PPT for Chapter 1 Introduction to Statistical Data Analysis

Slide 1: Chapter Content

Objective: Learn fundamental statistical concepts and data visualization using R.
Topics:
- Measures of Dispersion
- Data Visualization Techniques
- R Environment Setup
- Practical Examples and Exercises
Let’s dive in!

Slide 2: Types of Variables

Quantitative (Numerical)

Discrete:
- Number of cars
- Students in class
Continuous:
- Height/Weight
- Temperature

Qualitative (Categorical)

Nominal:
- Eye color
- Country
Ordinal:
- Education level
- Satisfaction ratings

Slide 3: Measures of Central Tendency

Data example 1: 4, 6, 8, 8, 10, 14, 20
Mean: 10
median: 8
mode: 8
Data example 2: 0, 3, 4, 4, 4, 5, 8, 9, 12, 20
Mean: 6.9
median: 4.5
mode: 4

Slide 4: Measures of Dispersion (1.1.2)

Range: Difference between maximum and minimum values.
Variance: Average of squared deviations from the mean.
Standard Deviation: Square root of variance; typical deviation from mean.
Interquartile Range (IQR): Range between Q1 (25th percentile) and Q3 (75th percentile), capturing middle 50% of data.
- Percentile: Value below which a certain percentage of data falls (e.g., Q1 = 25%, Median = 50%, Q3 = 75%).

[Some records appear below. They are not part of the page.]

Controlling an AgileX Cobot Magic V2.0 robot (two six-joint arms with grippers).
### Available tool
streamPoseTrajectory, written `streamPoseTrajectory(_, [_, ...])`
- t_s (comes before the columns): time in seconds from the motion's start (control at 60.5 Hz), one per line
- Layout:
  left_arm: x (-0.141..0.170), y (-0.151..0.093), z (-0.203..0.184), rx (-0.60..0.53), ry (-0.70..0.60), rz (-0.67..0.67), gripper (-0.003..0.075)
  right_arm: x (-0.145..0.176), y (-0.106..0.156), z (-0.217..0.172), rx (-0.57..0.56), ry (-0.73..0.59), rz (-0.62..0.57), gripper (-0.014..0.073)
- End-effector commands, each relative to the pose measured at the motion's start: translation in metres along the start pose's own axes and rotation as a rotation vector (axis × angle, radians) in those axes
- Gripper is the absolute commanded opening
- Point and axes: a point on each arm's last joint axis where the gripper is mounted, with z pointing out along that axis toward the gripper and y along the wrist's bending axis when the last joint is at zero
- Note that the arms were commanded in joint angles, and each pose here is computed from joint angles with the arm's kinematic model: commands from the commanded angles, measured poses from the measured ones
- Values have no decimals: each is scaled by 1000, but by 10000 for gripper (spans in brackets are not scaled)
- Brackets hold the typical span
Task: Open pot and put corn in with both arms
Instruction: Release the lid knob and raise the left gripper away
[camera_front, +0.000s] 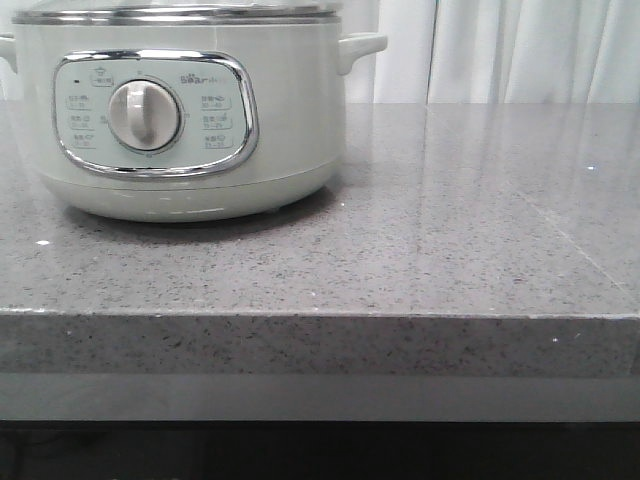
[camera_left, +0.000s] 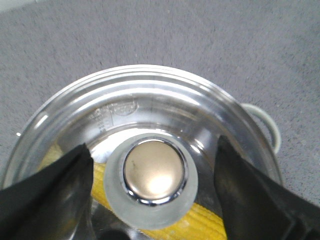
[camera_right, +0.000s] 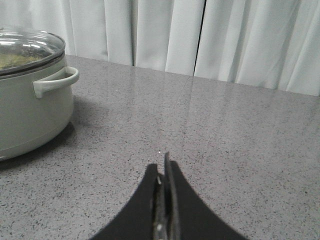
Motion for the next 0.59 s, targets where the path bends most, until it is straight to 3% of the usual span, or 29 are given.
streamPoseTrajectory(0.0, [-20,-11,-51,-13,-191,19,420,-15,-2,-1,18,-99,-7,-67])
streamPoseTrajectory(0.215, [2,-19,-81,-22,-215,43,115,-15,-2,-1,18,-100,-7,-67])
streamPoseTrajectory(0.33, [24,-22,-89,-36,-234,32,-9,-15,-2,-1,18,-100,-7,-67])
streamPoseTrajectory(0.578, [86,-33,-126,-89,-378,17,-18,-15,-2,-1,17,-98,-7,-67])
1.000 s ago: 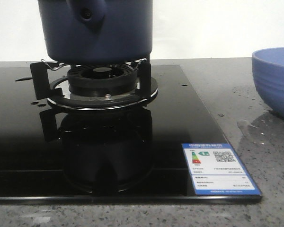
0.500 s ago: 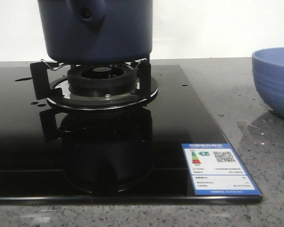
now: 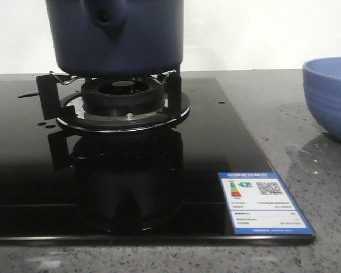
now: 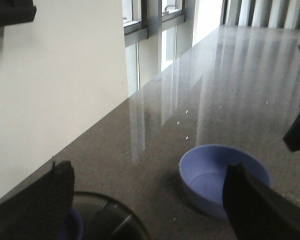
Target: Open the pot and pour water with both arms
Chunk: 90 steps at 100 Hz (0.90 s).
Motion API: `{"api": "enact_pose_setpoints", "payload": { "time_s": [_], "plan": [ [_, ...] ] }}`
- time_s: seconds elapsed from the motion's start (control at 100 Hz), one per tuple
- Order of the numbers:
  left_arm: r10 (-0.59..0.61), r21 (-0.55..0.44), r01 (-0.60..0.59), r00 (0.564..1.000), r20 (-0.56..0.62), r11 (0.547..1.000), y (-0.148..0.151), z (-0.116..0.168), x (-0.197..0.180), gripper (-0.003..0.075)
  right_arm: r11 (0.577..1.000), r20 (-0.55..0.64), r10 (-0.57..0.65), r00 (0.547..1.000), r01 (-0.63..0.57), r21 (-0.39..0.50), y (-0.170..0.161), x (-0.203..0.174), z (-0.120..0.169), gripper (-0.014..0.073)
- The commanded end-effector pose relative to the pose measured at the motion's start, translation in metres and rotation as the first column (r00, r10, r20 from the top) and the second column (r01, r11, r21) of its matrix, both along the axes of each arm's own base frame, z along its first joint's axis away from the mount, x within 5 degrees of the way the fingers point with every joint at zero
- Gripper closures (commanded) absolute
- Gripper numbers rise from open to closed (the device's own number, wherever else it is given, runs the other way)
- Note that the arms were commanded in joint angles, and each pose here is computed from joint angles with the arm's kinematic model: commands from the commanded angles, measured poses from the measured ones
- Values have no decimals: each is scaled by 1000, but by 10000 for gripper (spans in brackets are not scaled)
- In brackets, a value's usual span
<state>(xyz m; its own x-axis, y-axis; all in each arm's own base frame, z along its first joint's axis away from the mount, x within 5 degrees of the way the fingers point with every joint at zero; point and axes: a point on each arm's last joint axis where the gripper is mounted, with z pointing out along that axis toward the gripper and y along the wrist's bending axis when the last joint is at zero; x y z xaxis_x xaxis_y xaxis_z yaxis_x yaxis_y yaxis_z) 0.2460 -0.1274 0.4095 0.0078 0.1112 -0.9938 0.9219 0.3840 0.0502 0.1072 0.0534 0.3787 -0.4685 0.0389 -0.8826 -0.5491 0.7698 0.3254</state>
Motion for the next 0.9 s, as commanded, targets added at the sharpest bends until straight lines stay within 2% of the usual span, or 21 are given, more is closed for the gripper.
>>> {"api": "enact_pose_setpoints", "payload": {
  "time_s": [0.0,0.16,0.51,0.68,0.89],
  "plan": [
    [67,-25,-66,997,45,998,3,13,4,143,999,55,-15,998,13,30,0,2,13,74],
    [127,-5,-127,989,73,992,4,6,18,143,1000,55,-16,998,15,22,0,2,12,74],
    [129,6,-129,992,11,992,-3,-29,54,143,1000,53,-19,998,19,7,-1,2,11,74],
    [131,-21,-132,991,-36,991,-5,-38,64,147,1000,53,-20,998,20,3,-1,2,11,74],
    [118,-28,-120,991,-59,992,-7,-44,68,235,1000,49,-23,999,24,-5,-2,3,9,74]
  ]
}}
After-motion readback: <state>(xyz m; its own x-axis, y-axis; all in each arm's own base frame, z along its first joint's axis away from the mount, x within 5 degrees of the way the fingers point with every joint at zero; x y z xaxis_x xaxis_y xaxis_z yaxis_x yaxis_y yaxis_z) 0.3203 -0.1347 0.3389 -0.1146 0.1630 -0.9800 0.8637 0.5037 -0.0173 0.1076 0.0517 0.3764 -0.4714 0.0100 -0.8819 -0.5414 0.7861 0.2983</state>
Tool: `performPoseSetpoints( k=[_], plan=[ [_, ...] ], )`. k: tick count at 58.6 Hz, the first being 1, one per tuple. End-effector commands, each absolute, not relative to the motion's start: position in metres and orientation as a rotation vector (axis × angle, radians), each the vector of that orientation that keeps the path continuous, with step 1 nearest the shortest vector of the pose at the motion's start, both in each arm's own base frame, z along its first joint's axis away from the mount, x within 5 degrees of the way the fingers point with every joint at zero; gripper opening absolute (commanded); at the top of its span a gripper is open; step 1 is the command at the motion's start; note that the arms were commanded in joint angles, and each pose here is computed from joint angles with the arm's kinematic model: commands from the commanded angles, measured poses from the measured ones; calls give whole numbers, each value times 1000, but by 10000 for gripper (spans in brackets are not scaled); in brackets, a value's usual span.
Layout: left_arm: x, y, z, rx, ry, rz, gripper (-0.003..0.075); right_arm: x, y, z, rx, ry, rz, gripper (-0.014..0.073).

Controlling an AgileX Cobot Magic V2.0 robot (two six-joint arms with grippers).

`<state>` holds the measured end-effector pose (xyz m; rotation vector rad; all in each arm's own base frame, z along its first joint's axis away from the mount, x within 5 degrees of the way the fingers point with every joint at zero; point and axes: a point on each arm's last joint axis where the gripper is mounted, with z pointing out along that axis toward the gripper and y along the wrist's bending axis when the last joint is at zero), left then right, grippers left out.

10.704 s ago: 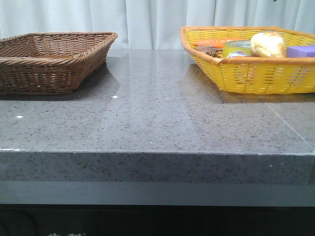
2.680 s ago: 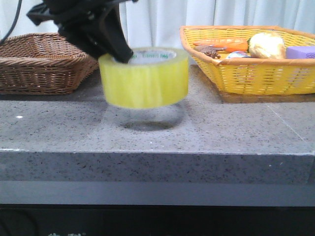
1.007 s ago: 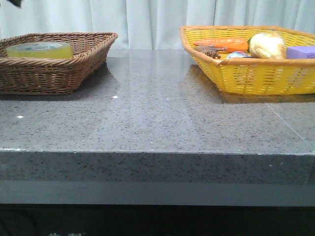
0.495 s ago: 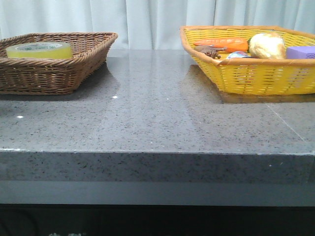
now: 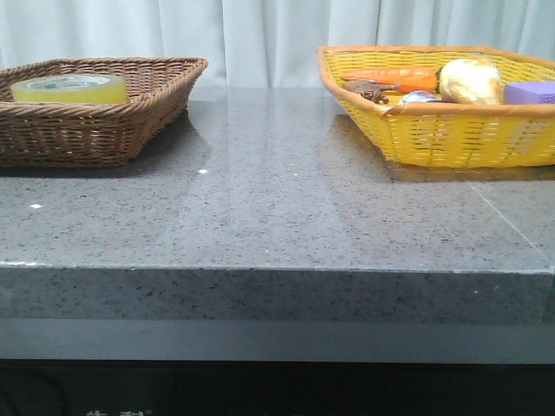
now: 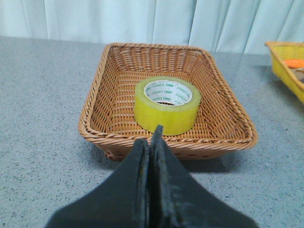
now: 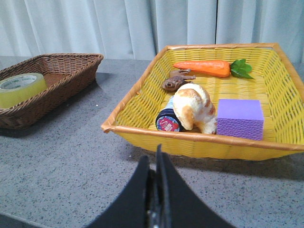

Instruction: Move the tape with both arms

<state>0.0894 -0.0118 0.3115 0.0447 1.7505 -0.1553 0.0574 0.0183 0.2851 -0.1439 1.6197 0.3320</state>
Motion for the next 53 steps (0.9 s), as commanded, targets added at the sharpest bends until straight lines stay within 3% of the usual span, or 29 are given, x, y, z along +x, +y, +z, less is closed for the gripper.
performPoseSetpoints(
  k=[1,15,53],
  plan=[
    [74,-10,320,33,1610,-170,-20,57,17,301,-140,1515,322,-90],
    [51,-9,311,40,1548,-174,-20,57,17,301,-140,1515,322,-90],
    [50,-8,304,36,1549,-168,-20,57,17,301,-140,1515,322,-90]
  ],
)
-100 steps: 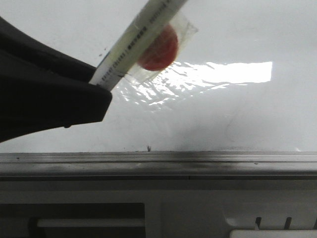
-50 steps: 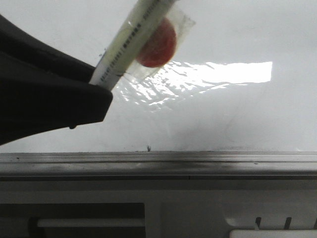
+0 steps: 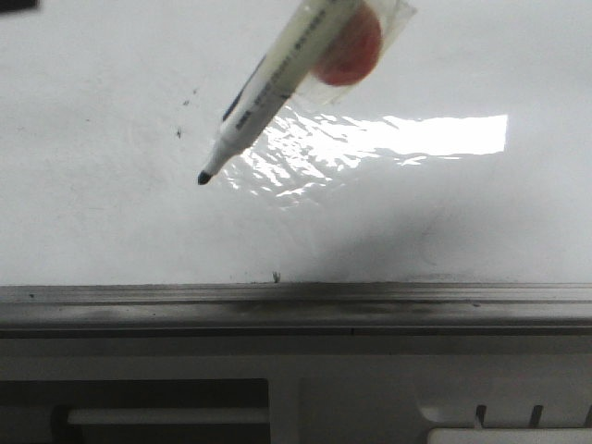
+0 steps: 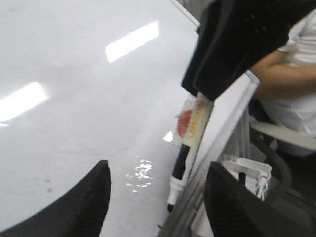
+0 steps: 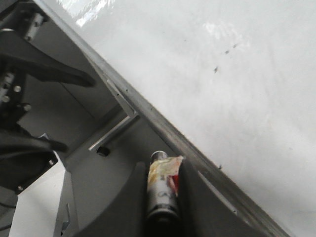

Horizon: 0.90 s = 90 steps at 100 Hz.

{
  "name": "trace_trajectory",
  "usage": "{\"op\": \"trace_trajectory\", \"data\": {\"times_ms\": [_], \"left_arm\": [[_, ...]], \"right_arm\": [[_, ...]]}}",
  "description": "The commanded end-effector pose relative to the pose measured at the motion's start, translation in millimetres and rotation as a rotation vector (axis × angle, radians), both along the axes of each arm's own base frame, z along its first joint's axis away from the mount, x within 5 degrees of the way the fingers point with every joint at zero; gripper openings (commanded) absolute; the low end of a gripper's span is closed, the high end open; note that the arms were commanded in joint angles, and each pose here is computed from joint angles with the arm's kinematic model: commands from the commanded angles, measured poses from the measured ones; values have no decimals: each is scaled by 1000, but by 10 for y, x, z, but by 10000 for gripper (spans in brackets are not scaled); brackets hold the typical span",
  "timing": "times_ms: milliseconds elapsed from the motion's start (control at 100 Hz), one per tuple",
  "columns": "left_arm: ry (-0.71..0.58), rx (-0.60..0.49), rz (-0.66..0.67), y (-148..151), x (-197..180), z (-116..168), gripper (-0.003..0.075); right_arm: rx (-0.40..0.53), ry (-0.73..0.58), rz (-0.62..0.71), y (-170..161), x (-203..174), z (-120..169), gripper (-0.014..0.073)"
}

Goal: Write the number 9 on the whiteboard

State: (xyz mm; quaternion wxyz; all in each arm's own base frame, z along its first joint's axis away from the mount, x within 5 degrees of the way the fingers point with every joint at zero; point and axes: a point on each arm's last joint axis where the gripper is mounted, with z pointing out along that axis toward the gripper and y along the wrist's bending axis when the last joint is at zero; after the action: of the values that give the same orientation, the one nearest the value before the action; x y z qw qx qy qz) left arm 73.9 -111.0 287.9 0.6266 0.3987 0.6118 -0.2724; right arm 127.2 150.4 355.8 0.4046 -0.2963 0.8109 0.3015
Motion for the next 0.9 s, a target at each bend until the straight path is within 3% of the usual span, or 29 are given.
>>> {"op": "trace_trajectory", "data": {"times_ms": [0,150,330,890], "left_arm": [[-27,-123,66,154,-10,215,375],[-21,-242,218,407,-4,310,302],[-11,-277,337,522,47,320,296],[14,-302,350,534,56,320,296]], "right_arm": [[77,-91,-45,-58,44,211,-64],[84,-99,-54,-52,66,215,-64],[137,-138,-100,-79,121,295,-64],[140,-186,-291,-101,774,523,-64]]}}
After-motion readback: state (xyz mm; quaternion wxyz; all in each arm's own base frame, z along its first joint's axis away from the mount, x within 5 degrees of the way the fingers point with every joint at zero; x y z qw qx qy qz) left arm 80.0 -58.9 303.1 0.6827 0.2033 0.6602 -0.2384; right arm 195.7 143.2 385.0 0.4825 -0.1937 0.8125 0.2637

Slide 5: Plots for Visualizing Data Distribution (1.1.3)

Numerical Data:
- Histogram
- Boxplot
- Density Curve
Categorical Data:
- Barplot
Visualization helps uncover patterns in data distribution.

Slide 6: How to Create a Histogram (1.1.4)

Requirements: Numeric data.
Steps:
1. Divide data into k bins (k = 5–25) of equal length.
2. Determine frequencies (data points per bin).
3. Draw the plot:
  - X-axis: Bin boundaries (e.g., 72-76).
  - Y-axis: Frequencies.
  - Bars: Height corresponds to frequency.
  - Add a title.
We’ll use R to create histograms.

Slide 7: How to Create a Boxplot (1.1.5)

Requirements: Numeric data.
Components (Five-Number Summary):
- Minimum: Smallest value.
- Q1 (25th percentile): 25% of data below.
- Median (Q2, 50th percentile): Middle value.
- Q3 (75th percentile): 75% of data below.
- Maximum: Largest value.
Visuals: Box (Q1 to Q3 with median line), whiskers (to min/max), outliers as points.
We’ll use R for boxplots.

Slide 8: How to Create a Density Curve (1.1.6)

Definition: Smooth curve representing distribution of numeric data.
Key Points:
- Alternative to histogram with similar shape.
- Total area under curve = 1.
- Don’t worry if concept is unclear; focus on visualization.
We’ll create density curves using R.

Slide 9: How to Create a Barplot (1.1.7)

Requirements: Categorical data with frequencies.
Example: Favorite fruits survey (Apples: 12, Bananas: 8, Oranges: 15, Grapes: 5).
Steps:
1. Axes: X-axis for categories, Y-axis for frequencies.
2. Bars: Height matches frequency, equal width, spaced apart.
3. Labels: Add title (e.g., “Favorite Fruits”), axis labels.
We’ll use R for barplots.

Slide 10: Setting Up Your R Environment (1.2)

Steps to Start:
1. Visit https://posit.cloud/.
2. Sign up/in with any email.
3. Create new project → Choose “Quarto” → Click “OK”.
Posit Cloud Interface (4 Panes):
- Upper-Left: Source code editor (Quarto Document).
- Lower-Left: Console for direct commands.
- Upper-Right: Minimize (not used here).
- Lower-Right: Files and project directory.
We’ll use built-in dataset mtcars for examples.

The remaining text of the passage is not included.